Because there are many factors affecting blood glucose, clinicians generally do not diagnose diabetes based on one fasting or random blood glucose higher than normal, but often need to do more than two tests or add an oral glucose tolerance measurement to help diagnose.
In the process of developing diabetes, there is a 10-year-long pre-hyperglycemic period during which there is type 1 diabetes that often has autoimmune symptoms present; while both type 1 and type 2 diabetes have impaired fasting glucose and impaired glucose tolerance. During this period, the patient’s pancreatic beta cells are not functioning adequately or insulin utility is impaired, simply put, the body’s ability to regulate blood sugar is in trouble.

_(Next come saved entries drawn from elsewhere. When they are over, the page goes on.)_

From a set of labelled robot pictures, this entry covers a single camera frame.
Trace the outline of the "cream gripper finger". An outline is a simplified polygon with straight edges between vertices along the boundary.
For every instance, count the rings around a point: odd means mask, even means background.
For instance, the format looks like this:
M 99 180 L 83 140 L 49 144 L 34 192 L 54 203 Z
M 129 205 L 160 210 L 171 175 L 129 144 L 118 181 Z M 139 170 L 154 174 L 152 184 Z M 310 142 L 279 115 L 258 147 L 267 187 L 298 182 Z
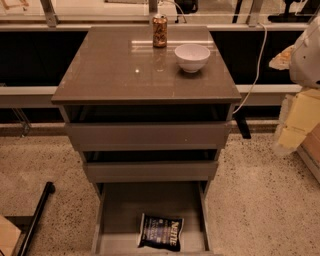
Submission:
M 288 46 L 282 52 L 277 54 L 269 62 L 269 67 L 276 70 L 286 70 L 289 68 L 291 61 L 291 54 L 293 52 L 294 46 Z

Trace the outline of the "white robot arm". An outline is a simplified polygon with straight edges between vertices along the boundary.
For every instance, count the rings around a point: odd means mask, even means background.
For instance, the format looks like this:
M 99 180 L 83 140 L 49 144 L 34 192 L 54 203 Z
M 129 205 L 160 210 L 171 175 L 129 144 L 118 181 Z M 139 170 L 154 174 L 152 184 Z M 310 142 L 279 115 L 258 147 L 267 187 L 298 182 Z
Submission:
M 269 66 L 289 70 L 292 82 L 302 87 L 320 88 L 320 17 L 316 17 L 296 42 L 277 54 Z

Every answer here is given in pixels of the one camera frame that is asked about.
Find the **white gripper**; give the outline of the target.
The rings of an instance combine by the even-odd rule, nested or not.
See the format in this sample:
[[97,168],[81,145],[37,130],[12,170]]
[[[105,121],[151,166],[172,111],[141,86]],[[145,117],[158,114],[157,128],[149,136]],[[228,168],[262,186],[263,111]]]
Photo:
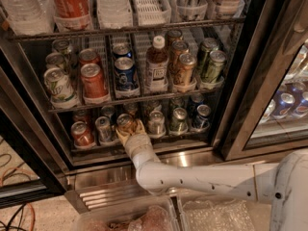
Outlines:
[[129,133],[123,132],[118,128],[115,129],[119,141],[124,145],[125,151],[131,159],[142,152],[148,152],[152,149],[151,140],[148,135],[145,134],[145,128],[142,121],[137,118],[136,123],[136,135],[131,137]]

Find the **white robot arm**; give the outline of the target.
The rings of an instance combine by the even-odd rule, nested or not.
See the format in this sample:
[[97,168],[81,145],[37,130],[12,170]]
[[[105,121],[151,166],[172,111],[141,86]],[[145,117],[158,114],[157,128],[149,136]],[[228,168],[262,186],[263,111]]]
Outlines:
[[176,187],[269,203],[270,231],[308,231],[308,150],[297,150],[276,164],[175,167],[162,163],[141,121],[116,129],[146,191]]

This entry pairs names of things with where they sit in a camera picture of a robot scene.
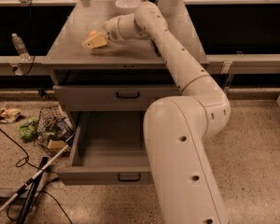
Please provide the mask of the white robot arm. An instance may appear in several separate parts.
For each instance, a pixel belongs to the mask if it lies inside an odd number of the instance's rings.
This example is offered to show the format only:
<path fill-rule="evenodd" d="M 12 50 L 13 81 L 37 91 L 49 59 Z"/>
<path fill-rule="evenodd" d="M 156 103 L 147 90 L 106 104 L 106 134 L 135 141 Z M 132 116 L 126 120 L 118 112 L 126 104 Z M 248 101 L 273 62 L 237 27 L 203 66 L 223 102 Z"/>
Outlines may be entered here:
<path fill-rule="evenodd" d="M 168 28 L 159 8 L 141 3 L 132 14 L 106 21 L 82 42 L 96 49 L 112 41 L 148 37 L 165 60 L 178 96 L 161 98 L 145 114 L 143 132 L 164 224 L 230 224 L 228 212 L 203 148 L 221 132 L 230 102 L 207 71 Z"/>

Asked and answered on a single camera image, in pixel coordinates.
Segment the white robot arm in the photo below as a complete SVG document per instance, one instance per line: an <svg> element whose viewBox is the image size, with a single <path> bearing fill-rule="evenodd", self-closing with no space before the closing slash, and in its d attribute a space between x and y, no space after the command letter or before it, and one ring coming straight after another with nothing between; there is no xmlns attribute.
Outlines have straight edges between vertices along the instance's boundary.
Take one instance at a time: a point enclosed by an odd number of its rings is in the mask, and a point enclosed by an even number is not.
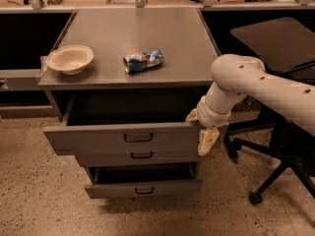
<svg viewBox="0 0 315 236"><path fill-rule="evenodd" d="M188 122L199 122L198 154L206 155L228 124L231 109L246 96L271 108L286 120L315 136L315 87L268 74L254 57L224 54L210 69L213 82L190 114Z"/></svg>

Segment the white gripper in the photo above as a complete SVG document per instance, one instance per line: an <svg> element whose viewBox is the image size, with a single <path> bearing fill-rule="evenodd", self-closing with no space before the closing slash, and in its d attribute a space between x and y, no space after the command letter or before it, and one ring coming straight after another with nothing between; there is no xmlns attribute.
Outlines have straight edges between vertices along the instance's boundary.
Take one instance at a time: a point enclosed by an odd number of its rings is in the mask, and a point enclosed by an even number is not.
<svg viewBox="0 0 315 236"><path fill-rule="evenodd" d="M229 109L224 113L218 113L208 106L205 96L201 97L197 107L186 116L187 122L199 120L200 124L207 128L201 130L199 134L198 154L200 156L206 155L211 150L220 136L220 131L217 128L227 125L229 116Z"/></svg>

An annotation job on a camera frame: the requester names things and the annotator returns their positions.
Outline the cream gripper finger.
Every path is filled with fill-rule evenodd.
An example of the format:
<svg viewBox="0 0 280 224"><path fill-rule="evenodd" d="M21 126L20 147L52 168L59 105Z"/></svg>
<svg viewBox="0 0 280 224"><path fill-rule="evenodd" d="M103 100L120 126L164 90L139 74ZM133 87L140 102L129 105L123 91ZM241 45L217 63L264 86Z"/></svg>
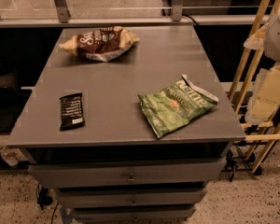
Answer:
<svg viewBox="0 0 280 224"><path fill-rule="evenodd" d="M280 106L280 63L271 69L259 70L253 86L253 94L248 101L245 121L259 125Z"/></svg>
<svg viewBox="0 0 280 224"><path fill-rule="evenodd" d="M244 47L247 49L263 49L268 24L262 25L254 34L252 34L245 42Z"/></svg>

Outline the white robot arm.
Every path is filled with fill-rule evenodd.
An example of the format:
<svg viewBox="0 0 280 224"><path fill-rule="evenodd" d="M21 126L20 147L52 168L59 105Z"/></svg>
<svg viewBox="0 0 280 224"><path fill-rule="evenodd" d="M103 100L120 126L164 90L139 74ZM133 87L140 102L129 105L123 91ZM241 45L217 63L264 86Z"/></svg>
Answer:
<svg viewBox="0 0 280 224"><path fill-rule="evenodd" d="M264 55L275 61L269 70L261 68L257 74L253 95L247 105L245 120L261 124L280 106L280 8L245 42L244 47L264 49Z"/></svg>

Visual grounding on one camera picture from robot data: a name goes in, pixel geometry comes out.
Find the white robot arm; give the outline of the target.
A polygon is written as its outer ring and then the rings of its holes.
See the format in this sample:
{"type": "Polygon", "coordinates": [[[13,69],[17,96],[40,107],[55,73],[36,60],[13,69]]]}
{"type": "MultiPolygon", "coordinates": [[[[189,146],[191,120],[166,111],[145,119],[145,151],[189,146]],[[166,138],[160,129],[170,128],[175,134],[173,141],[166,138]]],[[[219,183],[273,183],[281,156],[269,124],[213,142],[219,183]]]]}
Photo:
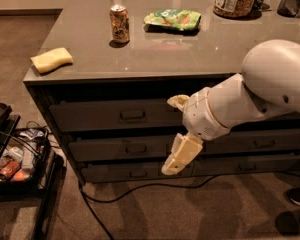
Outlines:
{"type": "Polygon", "coordinates": [[[176,135],[162,166],[161,172],[170,176],[190,164],[206,141],[237,125],[300,113],[300,44],[260,43],[247,53],[239,73],[190,96],[175,95],[167,103],[182,112],[187,129],[185,135],[176,135]]]}

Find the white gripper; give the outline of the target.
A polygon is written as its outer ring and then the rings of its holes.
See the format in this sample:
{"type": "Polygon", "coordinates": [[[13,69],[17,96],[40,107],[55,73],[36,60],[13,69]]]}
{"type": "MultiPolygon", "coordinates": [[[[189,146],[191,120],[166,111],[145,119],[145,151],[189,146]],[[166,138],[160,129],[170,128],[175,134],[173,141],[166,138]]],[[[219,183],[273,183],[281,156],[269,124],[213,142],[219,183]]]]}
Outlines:
{"type": "Polygon", "coordinates": [[[181,94],[167,100],[168,105],[183,112],[182,123],[190,133],[176,135],[171,153],[161,168],[164,175],[176,175],[189,165],[202,150],[202,140],[211,141],[230,132],[213,115],[209,91],[210,88],[205,87],[190,97],[181,94]]]}

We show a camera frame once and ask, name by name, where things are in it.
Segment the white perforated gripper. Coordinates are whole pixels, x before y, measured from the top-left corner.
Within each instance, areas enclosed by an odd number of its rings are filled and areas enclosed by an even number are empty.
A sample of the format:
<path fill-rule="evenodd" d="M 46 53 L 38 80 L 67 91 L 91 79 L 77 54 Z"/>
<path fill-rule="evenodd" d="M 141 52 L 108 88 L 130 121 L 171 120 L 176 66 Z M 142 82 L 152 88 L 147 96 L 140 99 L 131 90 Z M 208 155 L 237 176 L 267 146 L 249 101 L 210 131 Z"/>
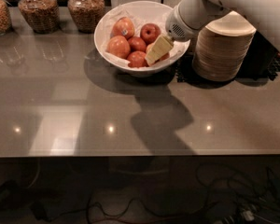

What are the specific problems?
First of all, fasting blood sugar is impaired IFG. During thousands of years of evolution, our ancestors had the possibility of not having enough food at any time, and our brain and nerve cells need a lot of glucose as a source of energy at any time, so the ability to regulate fasting blood sugar is very important to the body, and the ability to stabilize fasting blood sugar characterizes the ability of our body to regulate blood sugar.
When fasting, going to the hospital for testing is usually required for at least 8 hours.
A fasting blood glucose ≥ 7.0 is diagnosed as diabetes.
What is the normal fasting blood sugar for a person? It is fasting glucose < 6.1, which means that fasting glucose is impaired when 7.0 > fasting glucose ≥ 6.1.
Too high or too low blood glucose concentration is a disaster for body cells. After we eat a lot, the body must try to stabilize the blood glucose concentration within a suitable range in a short period of time, neither allowing the body cells to be under the duress of high blood glucose, nor must we try to avoid low blood glucose. So the second most important thing is the glucose tolerance reduction IGT, which characterizes the body’s ability to regulate blood sugar spikes.
On an oral glucose glucose tolerance test or 2 hours after a meal.
A blood glucose concentration ≥ 11.1 would be diagnosed as diabetes.
And what is the normal human glucose tolerance? It is a blood glucose concentration <7.8, which means that the normal glucose tolerance (NGT) is 7.8.
A blood glucose concentration of 11.1 > 2 hours ≥ 7.8 is impaired glucose tolerance (IGT) These two indicators are crucial in the development of diabetes.